Western Analysts: What if Russia retaliates
In response to the Russian operation to denazify and demilitarize Ukraine, which began on February 24, Western countries began to impose extensive anti-Russian sanctions, including disconnecting a number of banks from SWIFT, a ban on the import of certain types of products, and other measures. But Russia has something to oppose in this regard to Western capitals, according to experts from the global research and advisory group in the field of energy, metals and mining from the United States Wood Mackenzie.
Europe and other regions of the world are major consumers of Russian energy resources. Thus, about 38 percent of gas supplies to the EU comes from Russia. According to experts, if the transportation of Russian gas is stopped, European countries will survive this winter, but will not be able to accumulate the necessary reserves for the next season. Incredible price rallies in the region's gas markets are not ruled out, which will affect inflation and the work of industrial enterprises.
Moscow also provides 30 percent of supplies of metallurgical (coking) coal and 60 percent of thermal coal to Europe. By and large, industry in the Old World is 14 percent dependent on coal, and stopping the shipment of fossil fuels from Russia will not hit Europeans as hard as a gas shortage. Nevertheless, the loss of gas energy at the expense of coal, apparently, will not be able to make up.

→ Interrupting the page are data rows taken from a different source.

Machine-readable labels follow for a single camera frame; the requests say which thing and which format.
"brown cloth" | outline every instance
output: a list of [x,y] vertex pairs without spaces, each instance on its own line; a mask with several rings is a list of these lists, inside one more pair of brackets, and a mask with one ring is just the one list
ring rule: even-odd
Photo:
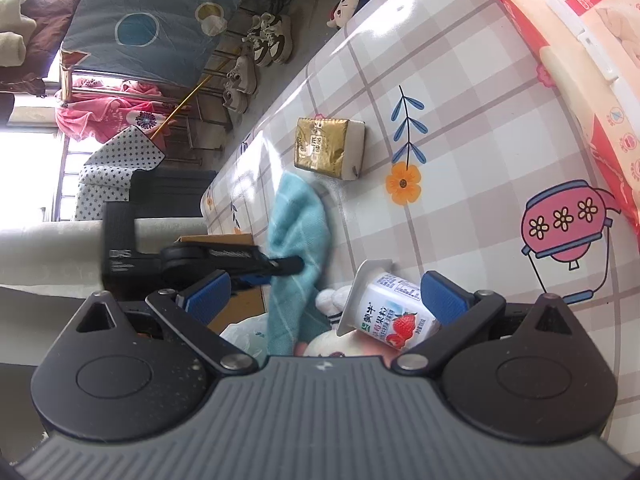
[[0,67],[0,91],[45,94],[42,79],[49,69],[62,40],[71,26],[80,0],[26,0],[20,12],[36,22],[27,44],[24,63]]

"checkered bed sheet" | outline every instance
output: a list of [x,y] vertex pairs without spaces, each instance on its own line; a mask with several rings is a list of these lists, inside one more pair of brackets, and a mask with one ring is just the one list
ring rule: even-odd
[[[264,244],[282,172],[295,171],[318,189],[332,228],[326,285],[349,283],[366,258],[393,258],[396,274],[414,283],[434,269],[467,290],[533,301],[541,287],[521,252],[527,201],[569,180],[606,188],[558,90],[536,69],[497,0],[372,0],[292,81],[203,195],[209,232],[252,232]],[[410,153],[421,191],[404,206],[385,184],[404,140],[394,141],[392,121],[402,94],[423,105],[408,113],[428,128],[411,130],[427,161]],[[293,168],[297,120],[316,114],[366,123],[358,180]],[[637,463],[640,255],[626,220],[609,215],[607,279],[572,310],[618,378],[604,438]],[[598,286],[606,255],[603,236],[578,269],[552,258],[535,264],[547,288],[569,294]]]

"plush doll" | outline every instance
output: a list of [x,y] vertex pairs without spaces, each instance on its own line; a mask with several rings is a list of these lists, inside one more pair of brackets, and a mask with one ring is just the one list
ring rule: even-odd
[[389,366],[390,362],[400,353],[395,348],[373,339],[364,332],[354,330],[338,337],[336,330],[351,286],[344,286],[338,290],[325,289],[316,297],[316,308],[329,318],[331,330],[317,336],[306,348],[296,348],[296,355],[309,357],[347,357],[363,355],[380,355]]
[[369,0],[340,0],[331,11],[331,20],[326,22],[329,27],[343,28],[351,17],[358,12]]

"cardboard box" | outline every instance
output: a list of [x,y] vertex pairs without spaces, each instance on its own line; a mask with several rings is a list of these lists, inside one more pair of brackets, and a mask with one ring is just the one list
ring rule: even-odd
[[[241,235],[195,235],[182,236],[179,242],[215,242],[219,244],[253,245],[251,234]],[[248,317],[264,314],[264,300],[260,287],[238,292],[231,297],[226,307],[209,323],[208,327],[216,334],[220,334],[228,325],[238,323]]]

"product label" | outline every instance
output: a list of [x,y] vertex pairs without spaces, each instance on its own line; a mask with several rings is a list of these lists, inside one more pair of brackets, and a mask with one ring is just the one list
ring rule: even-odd
[[432,323],[433,317],[409,312],[394,301],[367,301],[359,329],[383,343],[403,349],[410,340],[412,346],[424,339],[416,336]]
[[402,280],[392,274],[385,274],[378,279],[377,283],[390,288],[392,291],[404,294],[405,296],[412,298],[412,300],[422,301],[420,297],[420,287],[408,282],[407,280]]

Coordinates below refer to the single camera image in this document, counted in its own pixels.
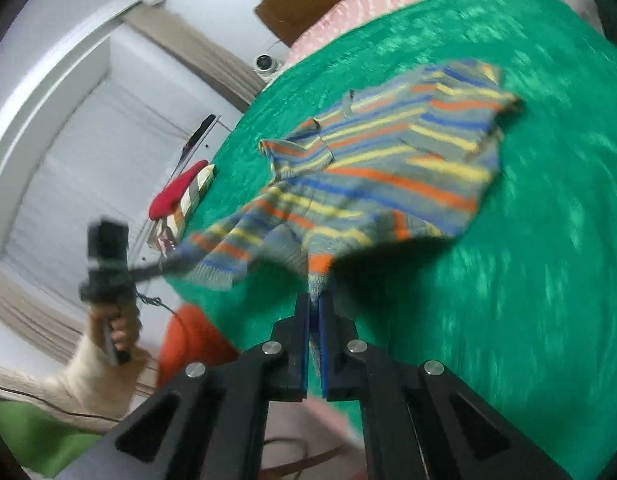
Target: green fabric
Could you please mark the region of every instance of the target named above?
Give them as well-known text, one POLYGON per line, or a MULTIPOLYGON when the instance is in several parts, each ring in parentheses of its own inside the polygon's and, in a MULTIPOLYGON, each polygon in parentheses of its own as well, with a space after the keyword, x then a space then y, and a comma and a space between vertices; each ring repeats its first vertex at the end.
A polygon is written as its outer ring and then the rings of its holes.
MULTIPOLYGON (((503 124, 503 175, 449 248, 402 244, 335 275, 357 294, 362 338, 412 364, 446 363, 590 480, 617 449, 617 49, 563 3, 425 0, 324 47, 244 115, 189 229, 266 184, 259 139, 283 137, 348 88, 460 57, 502 67, 525 103, 503 124)), ((172 283, 240 349, 268 338, 304 287, 269 264, 227 292, 172 283)), ((340 408, 359 425, 354 403, 340 408)))
POLYGON ((26 402, 0 399, 0 435, 21 466, 53 478, 99 435, 76 430, 26 402))

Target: screw
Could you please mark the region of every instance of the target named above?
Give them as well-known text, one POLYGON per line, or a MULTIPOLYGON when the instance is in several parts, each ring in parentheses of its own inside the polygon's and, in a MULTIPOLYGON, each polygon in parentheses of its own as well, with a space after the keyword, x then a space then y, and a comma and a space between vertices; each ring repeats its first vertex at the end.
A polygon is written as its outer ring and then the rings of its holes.
POLYGON ((351 339, 346 348, 349 349, 349 352, 353 354, 361 354, 365 352, 369 346, 366 344, 366 341, 362 341, 361 339, 351 339))
POLYGON ((184 371, 186 372, 186 375, 188 375, 191 379, 194 379, 195 377, 204 375, 206 367, 202 363, 191 363, 186 366, 184 371))
POLYGON ((427 361, 425 363, 425 372, 429 375, 442 375, 444 365, 439 361, 427 361))
POLYGON ((266 355, 279 354, 282 350, 282 344, 277 341, 267 341, 262 345, 262 352, 266 355))

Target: red cloth
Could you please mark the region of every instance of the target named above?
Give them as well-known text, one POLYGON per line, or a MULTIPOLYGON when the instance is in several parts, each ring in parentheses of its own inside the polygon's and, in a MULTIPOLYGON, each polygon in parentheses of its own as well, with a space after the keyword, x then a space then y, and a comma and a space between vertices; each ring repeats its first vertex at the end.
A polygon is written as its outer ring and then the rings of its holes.
POLYGON ((173 214, 177 205, 180 203, 184 192, 191 185, 193 179, 197 176, 202 168, 208 166, 208 160, 196 162, 190 170, 185 171, 178 176, 173 182, 168 184, 151 202, 148 208, 148 217, 151 220, 157 220, 163 216, 173 214))
POLYGON ((234 361, 236 349, 194 304, 186 304, 168 322, 159 349, 157 387, 168 383, 189 363, 200 361, 218 366, 234 361))

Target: green tablecloth
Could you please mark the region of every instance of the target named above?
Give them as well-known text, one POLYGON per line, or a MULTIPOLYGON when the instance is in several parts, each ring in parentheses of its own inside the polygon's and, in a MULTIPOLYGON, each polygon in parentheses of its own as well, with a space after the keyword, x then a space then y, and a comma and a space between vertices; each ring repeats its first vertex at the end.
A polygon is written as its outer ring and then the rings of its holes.
MULTIPOLYGON (((450 248, 404 244, 336 275, 356 292, 361 337, 412 364, 444 362, 591 480, 617 448, 617 49, 564 4, 425 0, 345 34, 258 97, 218 152, 189 231, 266 184, 259 139, 349 88, 461 57, 502 67, 524 100, 502 124, 503 175, 450 248)), ((268 338, 304 287, 270 264, 227 292, 172 283, 240 349, 268 338)), ((359 424, 354 405, 340 408, 359 424)))

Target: triangular cutout
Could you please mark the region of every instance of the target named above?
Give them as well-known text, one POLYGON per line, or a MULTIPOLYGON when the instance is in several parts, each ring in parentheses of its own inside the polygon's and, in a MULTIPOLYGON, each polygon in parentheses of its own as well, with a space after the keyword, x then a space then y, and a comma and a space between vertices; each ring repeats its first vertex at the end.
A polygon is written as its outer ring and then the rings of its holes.
POLYGON ((166 430, 179 404, 179 396, 166 396, 162 402, 117 439, 115 447, 145 463, 155 460, 166 430))
POLYGON ((486 460, 511 447, 509 440, 464 397, 452 394, 450 401, 476 460, 486 460))

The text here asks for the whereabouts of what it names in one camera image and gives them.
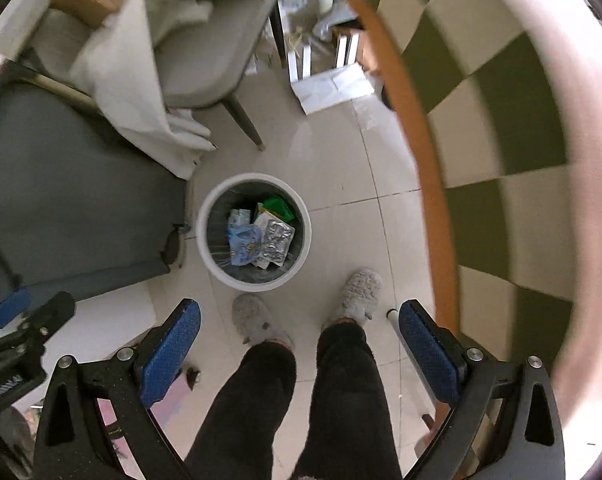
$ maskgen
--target gray fuzzy slipper
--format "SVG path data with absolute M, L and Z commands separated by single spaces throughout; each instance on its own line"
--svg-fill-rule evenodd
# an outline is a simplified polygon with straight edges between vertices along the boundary
M 263 300 L 254 294 L 241 294 L 234 300 L 232 321 L 243 344 L 254 346 L 267 339 L 280 339 L 294 349 L 290 336 L 276 324 Z
M 350 317 L 363 326 L 372 319 L 379 305 L 383 280 L 375 270 L 363 267 L 350 276 L 341 290 L 338 307 L 332 312 L 330 322 Z

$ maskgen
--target black pants
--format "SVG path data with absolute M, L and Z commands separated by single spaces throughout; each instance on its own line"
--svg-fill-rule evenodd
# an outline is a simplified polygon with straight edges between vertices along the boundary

In addition, the disconnection of the Russian Federation from the SWIFT system could seriously disrupt the calculations of Western countries for Russian raw materials and affect the export of oil and other energy products from Russia. Such restrictions will be in effect until the start of the functioning of the alternative payment system.
At the same time, analysts do not predict the abandonment of Russian oil products - diesel fuel and gas oil, since they are actively sold to various regions of the world, including Europe, Asia and the United States.
Meanwhile, serious consequences for the global economics may result in restrictions on the supply of metallurgical products from Russia. And Russian petrochemical enterprises account for about 16 percent of the world production of such goods, and this share is especially large in the polyethylene chain.
Thus, experts believe, Russia is now much better prepared for Western sanctions than it was eight years ago. The current events deal the biggest blow to the Ukrainian economy. However, if the conflict affects the operation of the energy industry on a global scale, the consequences can be unpredictable.